我在Python3上使用tensorflow(2.0版)实现了神经网络模型
我不知道代码能否正常工作,因为损失值几乎没有变化。
代码错误 要么 模型参数太多(这意味着代码正确)?
请告诉我代码是否正常工作。
以下是代码。
import tensorflow as tf
import numpy as np
fashion_mnist = tf.keras.datasets.fashion_mnist
(train_images, train_labels), (test_images, test_labels) = fashion_mnist.load_data()
class Model(object):
def __init__(self):
self.var_list = []
self.w_layer1 = tf.Variable(tf.random.normal(shape=[28*28, 1000], stddev=0.3,dtype=tf.float64))
self.b_layer1 = tf.Variable(tf.random.normal(shape=[1,], stddev=0.1,dtype=tf.float64))
self.w_layer2 = tf.Variable(tf.random.normal(shape=[1000, 100], stddev=0.3,dtype=tf.float64))
self.b_layer2 = tf.Variable(tf.random.normal(shape=[1,], stddev=0.1,dtype=tf.float64))
self.w_layer3 = tf.Variable(tf.random.normal(shape=[100, 100], stddev=0.3,dtype=tf.float64))
self.b_layer3 = tf.Variable(tf.random.normal(shape=[1,], stddev=0.1,dtype=tf.float64))
self.w_layer4 = tf.Variable(tf.random.normal(shape=[100, 10], stddev=0.3,dtype=tf.float64))
self.b_layer4 = tf.Variable(tf.random.normal(shape=[1,], stddev=0.1,dtype=tf.float64))
self.var_list.append(self.w_layer1)
self.var_list.append(self.b_layer1)
self.var_list.append(self.w_layer2)
self.var_list.append(self.b_layer2)
self.var_list.append(self.w_layer3)
self.var_list.append(self.b_layer3)
self.var_list.append(self.w_layer4)
self.var_list.append(self.b_layer4)
def __call__(self, x):
return self.w*x+self.b
def dense_layer(self, inputs, w, b):
z = tf.matmul(inputs, w) + b
return tf.nn.relu(z)
def output_layer(self, inputs, w, b):
return tf.matmul(inputs, w) + b
def flattend(self, inputs):
inputs = tf.cast(inputs, tf.float64)
return tf.reshape(inputs, [-1, 28*28])
def loss(self, outputs, targets):
predicted_y = tf.reduce_mean(tf.nn.softmax_cross_entropy_with_logits(logits = outputs, labels = targets))
return predicted_y
def grad(self, x, target_y):
with tf.GradientTape() as tape:
tape.watch(self.var_list)
loss_value = self.loss(self.run(x), target_y)

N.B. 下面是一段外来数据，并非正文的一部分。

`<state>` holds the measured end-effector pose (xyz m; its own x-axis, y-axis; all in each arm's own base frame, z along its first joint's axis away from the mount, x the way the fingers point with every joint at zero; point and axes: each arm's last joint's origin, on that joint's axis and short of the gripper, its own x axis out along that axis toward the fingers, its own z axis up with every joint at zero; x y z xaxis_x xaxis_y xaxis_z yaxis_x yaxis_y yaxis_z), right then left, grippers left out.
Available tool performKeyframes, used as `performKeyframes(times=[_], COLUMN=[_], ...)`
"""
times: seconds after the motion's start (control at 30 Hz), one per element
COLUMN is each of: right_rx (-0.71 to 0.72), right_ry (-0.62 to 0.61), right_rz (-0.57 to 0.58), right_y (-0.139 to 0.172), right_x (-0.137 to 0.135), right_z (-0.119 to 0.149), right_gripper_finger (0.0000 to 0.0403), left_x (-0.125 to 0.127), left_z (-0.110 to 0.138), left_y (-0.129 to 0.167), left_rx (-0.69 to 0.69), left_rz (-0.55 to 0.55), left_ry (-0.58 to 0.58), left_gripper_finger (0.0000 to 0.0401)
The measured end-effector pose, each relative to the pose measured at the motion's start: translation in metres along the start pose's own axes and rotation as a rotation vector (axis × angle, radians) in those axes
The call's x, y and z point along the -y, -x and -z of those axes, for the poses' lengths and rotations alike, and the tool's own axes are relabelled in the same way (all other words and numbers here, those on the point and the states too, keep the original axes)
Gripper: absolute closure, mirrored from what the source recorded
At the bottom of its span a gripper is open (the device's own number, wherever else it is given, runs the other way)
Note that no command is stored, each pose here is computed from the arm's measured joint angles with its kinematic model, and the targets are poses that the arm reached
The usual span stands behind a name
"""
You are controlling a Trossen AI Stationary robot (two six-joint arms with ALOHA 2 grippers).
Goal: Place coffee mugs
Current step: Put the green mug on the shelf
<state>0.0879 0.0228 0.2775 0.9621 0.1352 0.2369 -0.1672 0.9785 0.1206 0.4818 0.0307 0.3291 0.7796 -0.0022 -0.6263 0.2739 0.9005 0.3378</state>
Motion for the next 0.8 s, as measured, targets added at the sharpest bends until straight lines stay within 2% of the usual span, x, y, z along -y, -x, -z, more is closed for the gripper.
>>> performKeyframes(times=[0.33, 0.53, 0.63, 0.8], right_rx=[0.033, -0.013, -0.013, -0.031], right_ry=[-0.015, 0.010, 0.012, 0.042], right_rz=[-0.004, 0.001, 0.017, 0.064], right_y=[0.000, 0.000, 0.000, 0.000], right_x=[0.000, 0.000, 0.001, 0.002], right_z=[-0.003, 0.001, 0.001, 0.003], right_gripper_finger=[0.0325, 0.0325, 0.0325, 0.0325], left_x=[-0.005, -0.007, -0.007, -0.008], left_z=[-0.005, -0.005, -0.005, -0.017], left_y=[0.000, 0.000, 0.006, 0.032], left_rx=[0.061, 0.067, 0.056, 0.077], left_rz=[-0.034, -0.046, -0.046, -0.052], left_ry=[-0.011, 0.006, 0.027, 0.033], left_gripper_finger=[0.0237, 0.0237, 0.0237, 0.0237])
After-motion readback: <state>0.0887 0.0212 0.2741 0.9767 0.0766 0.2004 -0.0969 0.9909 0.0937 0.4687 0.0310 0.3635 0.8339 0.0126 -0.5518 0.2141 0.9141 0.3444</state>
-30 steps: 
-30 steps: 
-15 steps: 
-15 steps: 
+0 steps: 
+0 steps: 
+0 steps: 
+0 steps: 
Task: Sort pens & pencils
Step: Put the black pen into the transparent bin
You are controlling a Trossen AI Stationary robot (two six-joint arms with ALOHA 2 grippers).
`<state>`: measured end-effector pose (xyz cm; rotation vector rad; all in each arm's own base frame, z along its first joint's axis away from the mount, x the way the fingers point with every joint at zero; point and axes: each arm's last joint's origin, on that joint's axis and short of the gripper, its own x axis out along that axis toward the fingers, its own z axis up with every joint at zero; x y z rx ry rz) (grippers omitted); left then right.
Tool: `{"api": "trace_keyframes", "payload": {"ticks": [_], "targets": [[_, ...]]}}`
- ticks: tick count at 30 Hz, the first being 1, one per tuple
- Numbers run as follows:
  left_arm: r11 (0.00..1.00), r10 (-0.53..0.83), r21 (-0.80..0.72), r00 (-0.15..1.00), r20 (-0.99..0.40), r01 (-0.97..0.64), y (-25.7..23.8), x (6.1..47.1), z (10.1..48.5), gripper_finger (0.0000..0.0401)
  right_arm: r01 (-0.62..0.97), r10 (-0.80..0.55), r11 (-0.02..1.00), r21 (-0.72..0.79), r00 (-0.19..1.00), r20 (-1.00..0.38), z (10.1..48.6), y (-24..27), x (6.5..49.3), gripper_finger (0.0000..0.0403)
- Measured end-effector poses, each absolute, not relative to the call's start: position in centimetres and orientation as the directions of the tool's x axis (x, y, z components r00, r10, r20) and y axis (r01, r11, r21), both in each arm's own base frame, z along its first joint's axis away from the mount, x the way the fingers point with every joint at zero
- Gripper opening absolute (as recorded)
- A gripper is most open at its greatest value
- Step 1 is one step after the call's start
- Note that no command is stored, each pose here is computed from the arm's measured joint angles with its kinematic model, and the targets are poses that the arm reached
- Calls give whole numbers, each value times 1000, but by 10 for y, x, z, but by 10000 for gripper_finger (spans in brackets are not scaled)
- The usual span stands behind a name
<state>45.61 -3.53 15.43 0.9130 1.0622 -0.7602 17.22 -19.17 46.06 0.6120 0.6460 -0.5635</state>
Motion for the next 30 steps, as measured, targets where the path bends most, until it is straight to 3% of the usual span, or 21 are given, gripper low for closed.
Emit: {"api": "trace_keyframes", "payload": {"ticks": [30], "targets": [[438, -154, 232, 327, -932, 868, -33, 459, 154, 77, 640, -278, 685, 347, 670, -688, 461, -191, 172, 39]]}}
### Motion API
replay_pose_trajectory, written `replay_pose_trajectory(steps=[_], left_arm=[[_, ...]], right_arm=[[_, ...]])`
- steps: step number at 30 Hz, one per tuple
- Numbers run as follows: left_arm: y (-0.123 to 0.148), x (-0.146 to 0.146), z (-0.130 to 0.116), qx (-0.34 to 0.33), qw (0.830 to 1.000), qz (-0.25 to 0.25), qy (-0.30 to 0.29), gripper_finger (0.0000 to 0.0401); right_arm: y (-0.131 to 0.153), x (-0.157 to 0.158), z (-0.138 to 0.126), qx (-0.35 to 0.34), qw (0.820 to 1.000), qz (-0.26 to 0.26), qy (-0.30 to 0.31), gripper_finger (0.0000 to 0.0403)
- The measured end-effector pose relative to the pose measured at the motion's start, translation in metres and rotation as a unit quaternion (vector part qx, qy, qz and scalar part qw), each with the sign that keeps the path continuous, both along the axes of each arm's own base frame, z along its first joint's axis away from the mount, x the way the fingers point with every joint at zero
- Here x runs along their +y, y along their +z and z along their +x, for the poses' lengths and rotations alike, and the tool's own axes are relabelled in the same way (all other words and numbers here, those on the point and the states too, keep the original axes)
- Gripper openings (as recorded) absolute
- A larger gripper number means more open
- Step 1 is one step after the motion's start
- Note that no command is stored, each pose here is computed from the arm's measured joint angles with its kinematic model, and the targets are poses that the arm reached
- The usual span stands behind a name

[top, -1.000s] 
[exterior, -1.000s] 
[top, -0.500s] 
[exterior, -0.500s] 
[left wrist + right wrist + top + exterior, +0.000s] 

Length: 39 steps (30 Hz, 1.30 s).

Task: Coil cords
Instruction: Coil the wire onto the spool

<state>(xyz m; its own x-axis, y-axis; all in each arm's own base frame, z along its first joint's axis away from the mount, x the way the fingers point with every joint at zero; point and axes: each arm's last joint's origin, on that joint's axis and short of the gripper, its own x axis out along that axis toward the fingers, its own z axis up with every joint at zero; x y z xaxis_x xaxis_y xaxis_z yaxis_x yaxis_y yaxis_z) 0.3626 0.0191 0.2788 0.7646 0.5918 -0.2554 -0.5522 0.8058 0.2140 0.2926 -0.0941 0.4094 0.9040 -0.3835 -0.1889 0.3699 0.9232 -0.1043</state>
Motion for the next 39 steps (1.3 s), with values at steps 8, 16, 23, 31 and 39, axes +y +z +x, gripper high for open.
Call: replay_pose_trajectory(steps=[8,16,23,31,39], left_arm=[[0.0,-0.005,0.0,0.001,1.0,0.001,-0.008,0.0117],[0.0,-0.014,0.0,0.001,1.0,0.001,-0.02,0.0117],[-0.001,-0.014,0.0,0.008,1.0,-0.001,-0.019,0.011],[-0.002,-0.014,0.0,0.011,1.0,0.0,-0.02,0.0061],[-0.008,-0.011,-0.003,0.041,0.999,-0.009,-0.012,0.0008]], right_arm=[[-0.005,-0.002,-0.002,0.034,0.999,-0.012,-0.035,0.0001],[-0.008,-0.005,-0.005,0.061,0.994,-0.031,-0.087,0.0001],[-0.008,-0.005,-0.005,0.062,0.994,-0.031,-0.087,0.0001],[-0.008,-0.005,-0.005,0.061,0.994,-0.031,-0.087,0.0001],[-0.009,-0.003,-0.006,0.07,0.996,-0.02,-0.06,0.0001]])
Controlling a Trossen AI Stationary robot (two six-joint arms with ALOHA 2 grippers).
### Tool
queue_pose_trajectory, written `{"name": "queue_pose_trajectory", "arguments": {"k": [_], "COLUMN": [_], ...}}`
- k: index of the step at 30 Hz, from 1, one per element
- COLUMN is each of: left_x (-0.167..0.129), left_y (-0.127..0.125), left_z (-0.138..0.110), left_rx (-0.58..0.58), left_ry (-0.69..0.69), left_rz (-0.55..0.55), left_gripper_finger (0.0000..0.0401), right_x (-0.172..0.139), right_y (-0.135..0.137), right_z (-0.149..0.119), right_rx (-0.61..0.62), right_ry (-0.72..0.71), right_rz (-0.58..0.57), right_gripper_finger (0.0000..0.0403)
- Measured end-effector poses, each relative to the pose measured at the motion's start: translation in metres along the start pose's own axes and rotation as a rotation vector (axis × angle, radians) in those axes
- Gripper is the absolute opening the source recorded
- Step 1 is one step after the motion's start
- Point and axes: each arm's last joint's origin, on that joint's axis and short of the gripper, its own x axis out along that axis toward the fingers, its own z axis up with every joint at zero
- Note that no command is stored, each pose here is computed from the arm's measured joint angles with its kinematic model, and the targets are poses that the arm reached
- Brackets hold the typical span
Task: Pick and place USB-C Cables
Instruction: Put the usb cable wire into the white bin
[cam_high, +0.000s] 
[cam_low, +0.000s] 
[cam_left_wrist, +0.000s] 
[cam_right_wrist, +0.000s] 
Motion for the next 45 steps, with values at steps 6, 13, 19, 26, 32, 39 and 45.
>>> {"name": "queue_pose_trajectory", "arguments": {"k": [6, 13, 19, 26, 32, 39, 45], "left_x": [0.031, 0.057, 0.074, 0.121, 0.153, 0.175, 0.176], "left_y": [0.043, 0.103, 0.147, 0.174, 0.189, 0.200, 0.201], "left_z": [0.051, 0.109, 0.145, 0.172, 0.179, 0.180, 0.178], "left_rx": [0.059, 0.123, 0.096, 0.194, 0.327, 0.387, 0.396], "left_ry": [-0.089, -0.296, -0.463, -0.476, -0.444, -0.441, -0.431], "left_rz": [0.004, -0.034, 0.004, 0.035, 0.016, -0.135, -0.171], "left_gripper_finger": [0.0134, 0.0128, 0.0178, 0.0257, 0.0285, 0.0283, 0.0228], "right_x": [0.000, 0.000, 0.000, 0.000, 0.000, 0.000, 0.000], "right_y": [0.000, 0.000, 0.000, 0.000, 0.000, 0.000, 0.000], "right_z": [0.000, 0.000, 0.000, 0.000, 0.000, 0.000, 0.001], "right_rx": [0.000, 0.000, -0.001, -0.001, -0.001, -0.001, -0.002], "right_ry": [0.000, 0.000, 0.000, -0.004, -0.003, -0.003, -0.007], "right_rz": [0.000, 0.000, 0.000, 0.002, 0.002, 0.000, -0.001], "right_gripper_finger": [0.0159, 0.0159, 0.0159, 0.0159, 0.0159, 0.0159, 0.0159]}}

return tape.gradient(loss_value, self.var_list)
def run(self, inputs):
inputs = self.flattend(inputs)
layer1 = self.dense_layer(inputs, self.w_layer1, self.b_layer1)
layer2 = self.dense_layer(layer1, self.w_layer2, self.b_layer2)
layer3 = self.dense_layer(layer2, self.w_layer3, self.b_layer3)
layer4 = self.output_layer(layer3, self.w_layer4, self.b_layer4)
return layer4
def optimizer(self):
opt = tf.keras.optimizers.SGD(learning_rate=0.01)
return opt
def make_onehot_labels(labels):
depth = 10
one_hot_labels = tf.one_hot(labels, depth)
return one_hot_labels
fashion_mnist = tf.keras.datasets.fashion_mnist
(train_images, train_labels), (test_images, test_labels) = fashion_mnist.load_data()
train_images = train_images/255.0
test_images = test_images/255.0
train_labels = make_onehot_labels(train_labels)
test_labels = make_onehot_labels(test_labels)
ds_train_x = tf.data.Dataset.from_tensor_slices(train_images)
ds_train_y = tf.data.Dataset.from_tensor_slices(train_labels)
train_dataset = tf.data.Dataset.zip((ds_train_x, ds_train_y)).shuffle(1000).repeat().batch(300)
train_images = tf.convert_to_tensor(train_images)
train_labels = tf.convert_to_tensor(train_labels)
test_images = tf.convert_to_tensor(test_images)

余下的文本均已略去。